The state keeps adding to workplace regulations, he says. And concerns about climate change and Puget Sound pollution help environmentalists push for new restrictions on carbon emissions and stormwater runoff.
"We're trying to create a regulatory climate good for affordable housing. But those arguments don't work with this governor," says Brian Minnich, BIAW's legislative-affairs director. "Anytime we go into negotiations with state agencies, they don't give anything. We're seeking balance, not unbridled development."
This compels the BIAW to back Rossi, a commercial Realtor who consistently sided with the group when he was a state senator. McCabe says the BIAW has spent so much "because there is no one else" representing small business in the electoral arena.
Washington needs the BIAW because no other group advocates as fiercely for small business, says Troy Nichols, state director for the National Federation of Independent Business, which represents 8,500 small employers in the state.
John Carlson, who ran for governor in 2000 with the BIAW's support, says the group's conservative influence in state politics is rivaled only by the National Rifle Association.
"They both play politics the way Democrats play," he says. "They're constantly on offense, and when someone throws an elbow they throw one right back."
"Retro" political power
The BIAW's firepower comes from money in its "retro" program. The program allows the BIAW to collect workers' compensation insurance premiums from members, pool them and promote job safety. If claims are less than premiums at the end of a year, the group has a surplus.
Most of that is refunded to members. The BIAW keeps 20 percent to run the insurance program and pay for political work.
The group spent almost $1 million backing Rossi in 2004 and almost $1 million on conservative Supreme Court candidates in 2006.
The BIAW's foes have tried for years to kill this funding source.
The Washington State Labor Council took a shot in 1997 with a complaint to the Public Disclosure Commission (PDC). But the state's campaign watchdogs cleared the BIAW.
A few years later, Gov. Gary Locke tried with an administrative rule. The BIAW sued and a judge overturned the rule.
In 2005, Democratic lawmakers pushed a bill to cut the retro refunds, but it died.
Last year liberal attorney Knoll Lowney filed a lawsuit, still pending, that argued the BIAW used retro refunds for politics without members' permission. Lowney followed up this year with a PDC complaint, claiming the builders group hid political contributions. He also sued this month alleging the BIAW and Rossi illegally coordinated their campaigns.
The PDC and attorney general agreed the BIAW broke campaign rules by not reporting $584,000 in contributions that came in through the retro program.
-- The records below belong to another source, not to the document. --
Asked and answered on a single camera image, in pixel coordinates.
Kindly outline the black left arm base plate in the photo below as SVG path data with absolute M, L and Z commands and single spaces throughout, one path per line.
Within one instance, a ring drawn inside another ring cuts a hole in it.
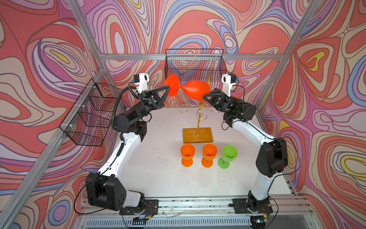
M 137 207 L 123 207 L 119 214 L 123 216 L 154 216 L 158 213 L 159 200 L 145 199 Z

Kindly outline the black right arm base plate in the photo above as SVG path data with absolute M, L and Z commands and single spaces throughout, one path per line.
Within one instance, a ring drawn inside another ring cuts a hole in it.
M 269 198 L 257 201 L 255 198 L 235 198 L 228 206 L 234 208 L 236 214 L 266 214 L 273 213 Z

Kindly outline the orange front wine glass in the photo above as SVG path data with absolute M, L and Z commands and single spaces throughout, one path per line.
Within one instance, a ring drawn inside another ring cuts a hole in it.
M 184 144 L 181 147 L 181 163 L 184 167 L 190 167 L 193 164 L 193 158 L 195 156 L 195 147 L 191 144 Z

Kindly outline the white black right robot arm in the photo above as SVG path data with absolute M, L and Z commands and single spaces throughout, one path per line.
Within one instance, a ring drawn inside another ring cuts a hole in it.
M 224 123 L 243 134 L 258 148 L 255 161 L 258 175 L 245 204 L 250 212 L 258 212 L 269 204 L 269 191 L 273 181 L 282 175 L 288 165 L 287 142 L 283 138 L 267 134 L 250 122 L 256 113 L 254 105 L 228 96 L 219 89 L 203 95 L 203 99 L 217 111 L 224 113 Z

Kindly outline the orange wine glass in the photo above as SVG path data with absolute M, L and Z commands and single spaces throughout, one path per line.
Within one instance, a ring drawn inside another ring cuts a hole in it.
M 181 163 L 184 167 L 190 167 L 193 164 L 193 158 L 195 156 L 195 147 L 191 144 L 184 144 L 181 147 Z
M 203 159 L 201 160 L 202 165 L 205 168 L 210 168 L 213 165 L 213 160 L 217 155 L 218 149 L 213 144 L 206 144 L 203 147 Z

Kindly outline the green wine glass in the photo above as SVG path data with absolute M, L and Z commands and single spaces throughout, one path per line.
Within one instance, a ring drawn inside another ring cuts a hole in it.
M 218 166 L 222 169 L 227 169 L 230 163 L 237 157 L 237 149 L 234 146 L 226 145 L 222 149 L 221 158 L 218 159 Z

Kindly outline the red wine glass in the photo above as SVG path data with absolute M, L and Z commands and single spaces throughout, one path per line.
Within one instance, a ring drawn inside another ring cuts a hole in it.
M 184 85 L 180 84 L 180 80 L 177 75 L 172 74 L 167 77 L 165 86 L 168 86 L 170 91 L 169 96 L 174 97 L 182 89 L 186 96 L 193 100 L 203 101 L 203 96 L 210 93 L 210 86 L 207 82 L 199 80 L 191 80 Z

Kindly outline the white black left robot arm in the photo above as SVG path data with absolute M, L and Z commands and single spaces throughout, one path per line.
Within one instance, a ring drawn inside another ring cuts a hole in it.
M 138 94 L 139 102 L 131 108 L 120 114 L 116 113 L 116 107 L 113 109 L 112 129 L 120 137 L 107 162 L 97 173 L 90 173 L 86 178 L 85 187 L 91 206 L 114 211 L 127 207 L 139 211 L 145 208 L 144 194 L 127 190 L 121 182 L 122 174 L 147 133 L 147 122 L 143 118 L 153 110 L 163 108 L 169 92 L 169 86 L 142 91 Z
The Attorney General's Office sued the BIAW last month over the contributions.
Lowney said he hopes his lawsuits will taint the BIAW to the point that candidates will "be returning their money."
Environmental lobbyist Clifford Traisman says the BIAW is unlike other business groups in Olympia.
"They are to the far right of most business in Washington state," Traisman says. "They believe the free market should rule supreme."
State Rep. Brendan Williams, D-Olympia, used to run a trade association for nursing homes and said he understands BIAW's use of overheated rhetoric. "You try to make yourself relevant to members and conjure up a world where everything would be worse without you," he says.
But the problem, Williams says, "is they conjure the image of a bizarro world where jackbooted thugs from the government would be stepping on your neck but for the BIAW."
Critics zero in on two comments in BIAW's newsletter. In one, Mark Musser, BIAW's stormwater field representative, stressed that Nazis were environmentalists and "expressed many of same ecological refrains we hear today."
Another piece focused on a teary moment for Gregoire and asked if it was "Gregoire's new plan to revamp her Hillary Clinton-esque image as a heartless, power-hungry she-wolf who would eat her own young to get ahead?"
Erin Shannon, editor of the BIAW newsletter, defended both pieces. "We never said environmentalists were Nazis. This was a historical comparison we found interesting and thought it might be interesting for readers," Shannon said.
As to the "she-wolf" comment, Shannon said she wrote that as a "tongue-in-cheek commentary."
Program voluntary
Concerning Lowney's lawsuit over the use of retro refunds, McCabe says the retro program is voluntary. Competition exists between groups with retro pools. If members don't like BIAW's politics, he says, they can switch to another program.
He adds membership has swelled from 2,000 to 13,400 during his tenure. "I always say it's because we stand for something."
McCabe maintains the BIAW did not intend to conceal the $584,000 in contributions that led to the attorney general's lawsuit. He says it was an attempt to save affiliates on taxes by not returning all of the retro refunds only to have affiliates send the money back when needed for campaigning.
He notes the BIAW had disclosed more than $2 million in contributions at the same time.
The bottom line for McCabe: Political adversaries should be allowed to duke it out in the free market where voters can decide who has the best ideas.
The idea of letting voters ratify or repudiate BIAW's agenda sounds good to Williams.
"But the problem is they're not sharing their agenda with the public in advancing Dino Rossi," he says.